Segment Start: Input material

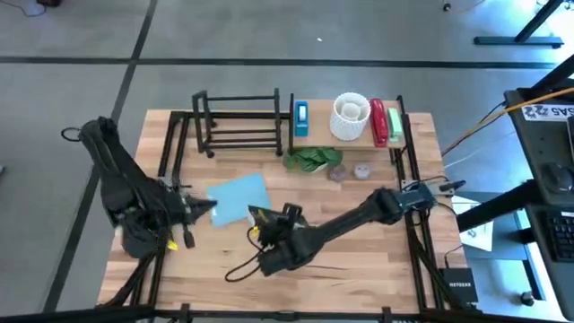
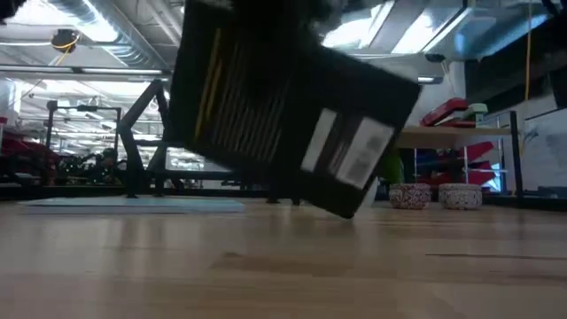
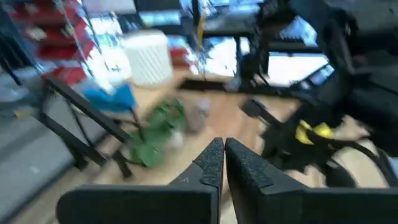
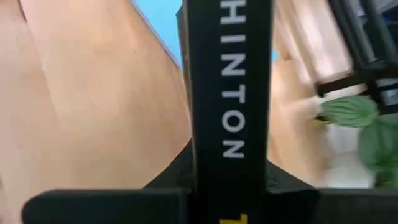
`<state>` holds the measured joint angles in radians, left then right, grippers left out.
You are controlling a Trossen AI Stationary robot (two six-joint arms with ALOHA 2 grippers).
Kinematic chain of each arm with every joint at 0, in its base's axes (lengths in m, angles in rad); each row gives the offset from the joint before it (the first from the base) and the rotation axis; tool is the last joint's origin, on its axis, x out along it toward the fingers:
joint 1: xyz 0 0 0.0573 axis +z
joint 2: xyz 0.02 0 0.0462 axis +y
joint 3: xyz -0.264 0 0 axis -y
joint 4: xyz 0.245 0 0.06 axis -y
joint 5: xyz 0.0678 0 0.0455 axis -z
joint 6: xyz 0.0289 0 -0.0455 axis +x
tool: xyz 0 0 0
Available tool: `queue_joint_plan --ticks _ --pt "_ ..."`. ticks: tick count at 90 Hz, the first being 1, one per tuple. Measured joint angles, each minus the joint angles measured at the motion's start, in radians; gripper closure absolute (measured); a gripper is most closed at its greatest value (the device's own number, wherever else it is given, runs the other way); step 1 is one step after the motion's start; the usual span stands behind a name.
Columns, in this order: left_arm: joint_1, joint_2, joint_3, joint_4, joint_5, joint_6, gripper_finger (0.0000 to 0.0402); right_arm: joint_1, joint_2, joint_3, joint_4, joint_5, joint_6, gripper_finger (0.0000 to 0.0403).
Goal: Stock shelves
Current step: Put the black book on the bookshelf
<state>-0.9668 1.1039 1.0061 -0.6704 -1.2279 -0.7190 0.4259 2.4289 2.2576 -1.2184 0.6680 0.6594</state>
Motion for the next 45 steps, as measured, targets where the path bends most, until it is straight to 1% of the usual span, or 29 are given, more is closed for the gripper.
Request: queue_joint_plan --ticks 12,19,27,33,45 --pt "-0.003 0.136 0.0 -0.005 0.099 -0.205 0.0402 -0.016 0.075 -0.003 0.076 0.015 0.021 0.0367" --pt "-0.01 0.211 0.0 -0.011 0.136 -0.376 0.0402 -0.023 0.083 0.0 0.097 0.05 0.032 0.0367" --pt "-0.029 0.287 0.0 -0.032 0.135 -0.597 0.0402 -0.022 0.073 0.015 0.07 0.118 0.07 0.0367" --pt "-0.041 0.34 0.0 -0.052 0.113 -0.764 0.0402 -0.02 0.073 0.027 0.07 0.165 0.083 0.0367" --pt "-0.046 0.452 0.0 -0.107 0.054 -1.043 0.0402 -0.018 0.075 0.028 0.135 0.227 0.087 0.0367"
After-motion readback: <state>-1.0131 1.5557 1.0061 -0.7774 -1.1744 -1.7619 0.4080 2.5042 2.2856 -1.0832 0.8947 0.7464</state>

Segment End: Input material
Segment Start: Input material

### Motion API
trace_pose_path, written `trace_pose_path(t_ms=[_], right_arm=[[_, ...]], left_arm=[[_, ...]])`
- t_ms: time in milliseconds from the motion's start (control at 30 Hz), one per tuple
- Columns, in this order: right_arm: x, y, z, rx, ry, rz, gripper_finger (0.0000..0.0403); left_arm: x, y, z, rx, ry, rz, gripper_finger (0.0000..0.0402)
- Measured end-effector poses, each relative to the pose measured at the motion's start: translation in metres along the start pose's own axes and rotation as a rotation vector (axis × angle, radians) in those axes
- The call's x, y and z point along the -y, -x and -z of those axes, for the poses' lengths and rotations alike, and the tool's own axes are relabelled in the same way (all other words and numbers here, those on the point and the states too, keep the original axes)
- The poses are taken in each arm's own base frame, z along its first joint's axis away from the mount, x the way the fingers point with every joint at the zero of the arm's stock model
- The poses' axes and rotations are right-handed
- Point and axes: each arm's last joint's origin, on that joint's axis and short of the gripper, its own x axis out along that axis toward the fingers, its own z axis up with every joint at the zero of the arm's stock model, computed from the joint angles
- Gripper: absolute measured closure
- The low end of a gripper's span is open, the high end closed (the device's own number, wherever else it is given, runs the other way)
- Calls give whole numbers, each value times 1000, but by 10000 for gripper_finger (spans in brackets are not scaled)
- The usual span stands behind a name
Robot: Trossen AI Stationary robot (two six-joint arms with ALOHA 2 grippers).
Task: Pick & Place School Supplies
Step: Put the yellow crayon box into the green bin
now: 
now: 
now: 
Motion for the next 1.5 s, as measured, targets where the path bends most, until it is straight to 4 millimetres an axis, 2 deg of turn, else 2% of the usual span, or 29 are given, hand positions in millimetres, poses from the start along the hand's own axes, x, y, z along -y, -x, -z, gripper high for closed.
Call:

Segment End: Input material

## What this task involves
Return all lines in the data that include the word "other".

## Solution
Available tool: `queue_joint_plan --ticks _ --pt "_ ..."`. ticks: tick count at 90 Hz, the first being 1, one per tuple. Measured joint angles, each minus the joint angles measured at the motion's start, in radians; gripper closure absolute (measured); a gripper is most closed at its greatest value (the device's own number, wherever else it is given, runs the other way); step 1 is one step after the motion's start; the usual span stands behind a name.
- The call's x, y and z point along the -y, -x and -z of those axes, for the poses' lengths and rotations alike, and the tool's own axes are relabelled in the same way (all other words and numbers here, those on the point and the states too, keep the original axes)
- The low end of a gripper's span is open, the high end closed (the device's own number, wherever else it is given, runs the other way)

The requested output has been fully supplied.